Popular Indian jewellery brand Tanishq has withdrawn an advertisement featuring an interfaith couple after a right-wing backlash on social media, BBC News has reported.
Opponents of the adverts argued that the ad, which shows a baby shower organised for the Hindu bride by her Muslim in-laws, promotes “love jihad”, a term radical Hindu groups use to accuse Muslim men of converting Hindu women by marriage.
The description for the 43-second ad – promoting a jewellery line called ‘Ekatvam‘ (Hindi word for unity) – reads: “She is married into a family that loves her like their own child. Only for her, they go out of their way to celebrate an occasion that they usually don’t. A beautiful confluence of two different religions, traditions and cultures.”
The ad sparked outrage among a section of conservative social media users who led calls to boycott the brand, taking it to the top of Twitter trends. On the other hand, many joined in to condemn the abusive posts and comments.

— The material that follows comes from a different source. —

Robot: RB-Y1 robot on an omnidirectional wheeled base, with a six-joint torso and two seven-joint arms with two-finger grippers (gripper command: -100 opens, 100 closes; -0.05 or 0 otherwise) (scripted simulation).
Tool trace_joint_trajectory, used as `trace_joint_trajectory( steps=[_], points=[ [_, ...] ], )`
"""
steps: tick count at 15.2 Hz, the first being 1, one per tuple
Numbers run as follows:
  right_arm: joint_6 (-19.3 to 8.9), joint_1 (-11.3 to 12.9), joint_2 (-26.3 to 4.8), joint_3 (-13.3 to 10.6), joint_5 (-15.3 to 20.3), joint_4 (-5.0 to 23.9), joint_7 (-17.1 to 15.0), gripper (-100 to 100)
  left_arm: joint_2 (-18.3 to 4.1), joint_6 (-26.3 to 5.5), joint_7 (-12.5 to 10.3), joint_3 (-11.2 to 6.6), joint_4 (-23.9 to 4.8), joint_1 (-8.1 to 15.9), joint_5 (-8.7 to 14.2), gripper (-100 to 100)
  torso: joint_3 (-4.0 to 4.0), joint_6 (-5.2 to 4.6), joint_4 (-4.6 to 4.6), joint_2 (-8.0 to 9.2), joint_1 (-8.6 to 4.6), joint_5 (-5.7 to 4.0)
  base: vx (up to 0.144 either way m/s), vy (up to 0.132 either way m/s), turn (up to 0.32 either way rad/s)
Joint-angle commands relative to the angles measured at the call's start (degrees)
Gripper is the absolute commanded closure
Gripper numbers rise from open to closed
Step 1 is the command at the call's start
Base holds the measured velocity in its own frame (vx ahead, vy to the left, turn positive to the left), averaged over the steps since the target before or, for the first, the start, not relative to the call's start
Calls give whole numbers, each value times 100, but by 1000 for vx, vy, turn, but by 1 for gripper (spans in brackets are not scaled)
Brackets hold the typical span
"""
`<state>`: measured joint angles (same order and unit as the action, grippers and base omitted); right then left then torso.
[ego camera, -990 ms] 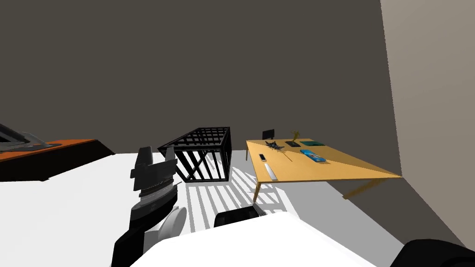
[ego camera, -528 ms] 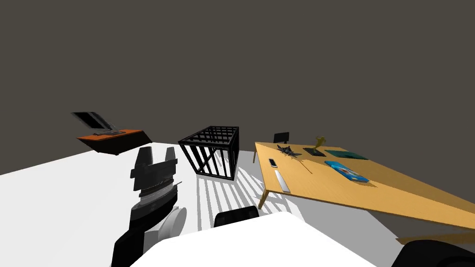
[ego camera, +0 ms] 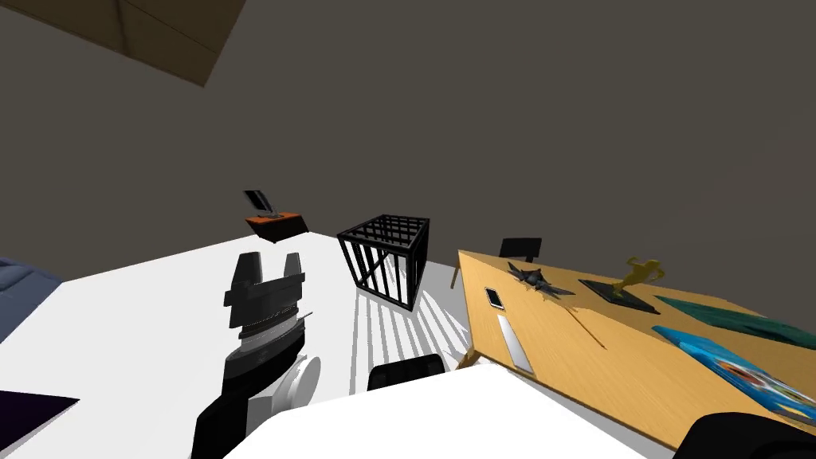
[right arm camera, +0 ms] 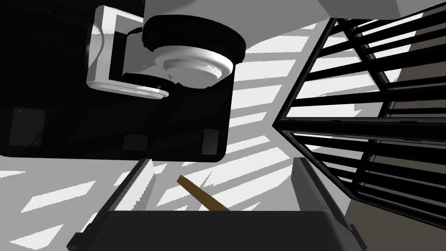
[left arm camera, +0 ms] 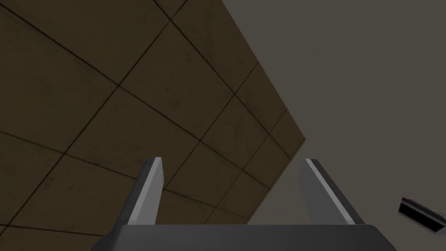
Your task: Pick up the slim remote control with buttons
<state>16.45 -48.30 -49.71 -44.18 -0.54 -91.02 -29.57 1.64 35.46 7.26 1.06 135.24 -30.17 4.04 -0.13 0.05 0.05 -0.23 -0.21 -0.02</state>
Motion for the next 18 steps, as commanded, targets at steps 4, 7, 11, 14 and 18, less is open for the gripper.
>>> trace_joint_trajectory(
  steps=[4, 7, 11, 14, 18],
  points=[
    [-331, -13, -573, -139, -54, 381, -74, -100, 0, 0, 0, 0, 0, 0, 0, 0, -1, 1, 0, -1, 5, 1, 34, -44, 316],
    [-463, 2, -746, -192, -66, 564, -79, -100, 0, 0, 0, 0, 0, 0, 0, 0, -5, 3, 1, -9, -8, -2, 44, -72, 469],
    [-714, 56, -1052, -274, -90, 897, -78, -100, 0, 0, 0, 0, 0, 0, 0, 0, -8, 5, 2, -14, -6, -1, 40, -70, 458],
    [-941, 134, -1305, -330, -112, 1178, -67, -100, -1, 0, 0, -1, 0, -1, 0, 0, -9, -1, 3, -16, -4, -2, 33, -74, 400],
    [-1134, 236, -1491, -364, -130, 1397, -52, -100, -1, 0, 0, -1, 0, 0, 0, 0, -11, 4, 3, -20, -6, -1, 30, -81, 383]
  ],
)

The brand first disabled comments and Likes/Dislikes on the advert, posted to Facebook and YouTube before removing the video altogether. In a statement, the jewellery brand said: “We are deeply saddened with the inadvertent stirring of emotions and withdraw this film keeping in mind the hurt sentiments and well being of our employees, partners and store staff.”
Congress party MP Shashi Tharoor, who posted the advert to his Twitter account, said: “Hindutva bigots have called for a boycott for highlighting Hindu-Muslim unity through this beautiful ad. If Hindu-Muslim ‘ekatvam‘ irks them so much, why don’t they boycott the longest surviving symbol of Hindu-Muslim unity – India?”

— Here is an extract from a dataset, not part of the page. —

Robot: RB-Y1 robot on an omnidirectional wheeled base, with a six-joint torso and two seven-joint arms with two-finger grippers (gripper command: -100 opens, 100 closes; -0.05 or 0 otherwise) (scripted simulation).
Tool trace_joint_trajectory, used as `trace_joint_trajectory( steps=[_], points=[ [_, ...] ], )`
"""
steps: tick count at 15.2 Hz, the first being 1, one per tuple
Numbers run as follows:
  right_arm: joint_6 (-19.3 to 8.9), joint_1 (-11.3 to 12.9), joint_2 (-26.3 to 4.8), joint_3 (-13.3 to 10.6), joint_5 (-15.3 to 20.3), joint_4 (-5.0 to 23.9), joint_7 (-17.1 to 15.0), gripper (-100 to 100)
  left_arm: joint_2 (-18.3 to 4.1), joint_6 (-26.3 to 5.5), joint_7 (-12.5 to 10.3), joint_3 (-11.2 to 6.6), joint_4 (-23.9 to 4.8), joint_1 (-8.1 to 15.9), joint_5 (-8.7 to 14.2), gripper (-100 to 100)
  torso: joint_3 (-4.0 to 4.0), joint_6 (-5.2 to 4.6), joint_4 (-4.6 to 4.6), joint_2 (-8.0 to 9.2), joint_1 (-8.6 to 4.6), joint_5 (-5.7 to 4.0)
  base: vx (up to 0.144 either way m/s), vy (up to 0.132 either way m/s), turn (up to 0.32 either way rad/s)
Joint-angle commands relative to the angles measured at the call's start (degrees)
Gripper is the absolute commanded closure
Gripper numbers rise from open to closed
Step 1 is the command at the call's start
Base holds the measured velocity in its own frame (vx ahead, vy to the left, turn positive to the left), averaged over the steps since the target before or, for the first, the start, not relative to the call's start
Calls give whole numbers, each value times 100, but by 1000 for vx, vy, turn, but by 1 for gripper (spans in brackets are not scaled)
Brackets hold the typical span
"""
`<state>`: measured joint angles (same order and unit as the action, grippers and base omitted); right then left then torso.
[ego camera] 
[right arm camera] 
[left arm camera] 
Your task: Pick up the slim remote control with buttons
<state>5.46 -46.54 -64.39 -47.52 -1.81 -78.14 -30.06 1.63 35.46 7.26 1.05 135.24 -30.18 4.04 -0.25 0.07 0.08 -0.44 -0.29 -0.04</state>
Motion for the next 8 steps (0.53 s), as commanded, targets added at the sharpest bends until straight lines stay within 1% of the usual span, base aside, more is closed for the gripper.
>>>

Other prominent personalities also argued that the ad promoted inter-faith harmony and should not have been taken down.
Read more – Hindu couple gets married at a mosque in India
Kangana Ranaut, on the other hand, stood with the right-wingers and slammed the ad for promoting love-jihad.

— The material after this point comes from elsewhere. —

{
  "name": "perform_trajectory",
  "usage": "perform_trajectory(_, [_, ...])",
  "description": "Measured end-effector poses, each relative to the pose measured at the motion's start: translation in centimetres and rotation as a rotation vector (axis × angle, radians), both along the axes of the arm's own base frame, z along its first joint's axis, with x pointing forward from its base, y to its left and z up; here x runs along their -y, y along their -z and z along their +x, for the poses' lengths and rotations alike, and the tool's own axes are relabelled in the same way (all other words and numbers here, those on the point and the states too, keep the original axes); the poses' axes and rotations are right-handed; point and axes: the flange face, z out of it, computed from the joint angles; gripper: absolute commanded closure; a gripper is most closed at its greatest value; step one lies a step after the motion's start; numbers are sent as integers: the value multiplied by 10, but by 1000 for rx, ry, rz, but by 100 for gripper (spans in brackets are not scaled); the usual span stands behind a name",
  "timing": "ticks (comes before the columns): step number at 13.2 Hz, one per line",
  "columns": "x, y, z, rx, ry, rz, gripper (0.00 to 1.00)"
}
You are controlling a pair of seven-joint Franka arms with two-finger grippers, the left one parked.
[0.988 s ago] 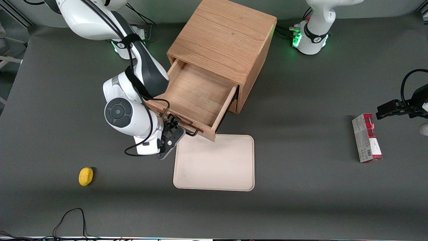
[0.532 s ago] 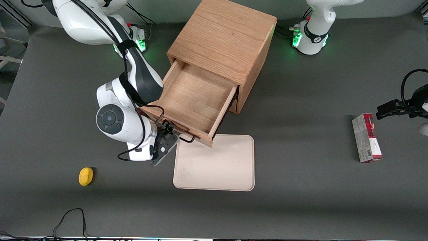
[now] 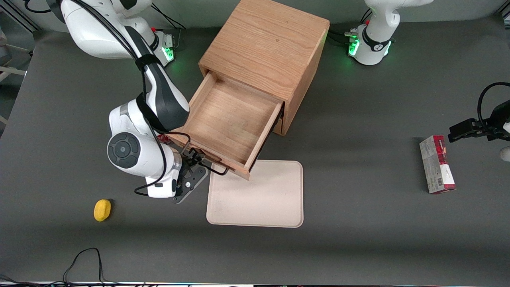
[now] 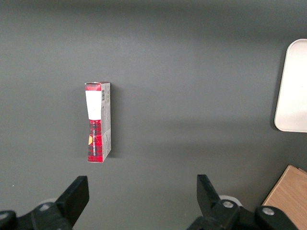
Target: Open upper drawer
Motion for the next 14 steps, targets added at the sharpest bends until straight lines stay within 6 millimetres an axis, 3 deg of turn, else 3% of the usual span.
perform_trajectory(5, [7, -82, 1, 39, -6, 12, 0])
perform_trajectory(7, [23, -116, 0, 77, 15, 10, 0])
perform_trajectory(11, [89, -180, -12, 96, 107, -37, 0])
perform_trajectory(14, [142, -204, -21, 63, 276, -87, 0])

“As Hindus we need to be absolutely conscious of what these creative terrorists are injecting in to our subconscious, we must scrutinise, debate and evaluate what is the outcome of any perception that is fed to us, this is the only way to save our civilisation,” wrote the actor on social media.
Most Indian families still prefer weddings arranged within their religion and caste; and marriages outside these boundaries have sometimes led to violent consequences, including women – sometimes even men – being killed by their relatives.
According to the India Human Development Survey, only about 5% of all marriages are inter-caste and interfaith couples are even rarer.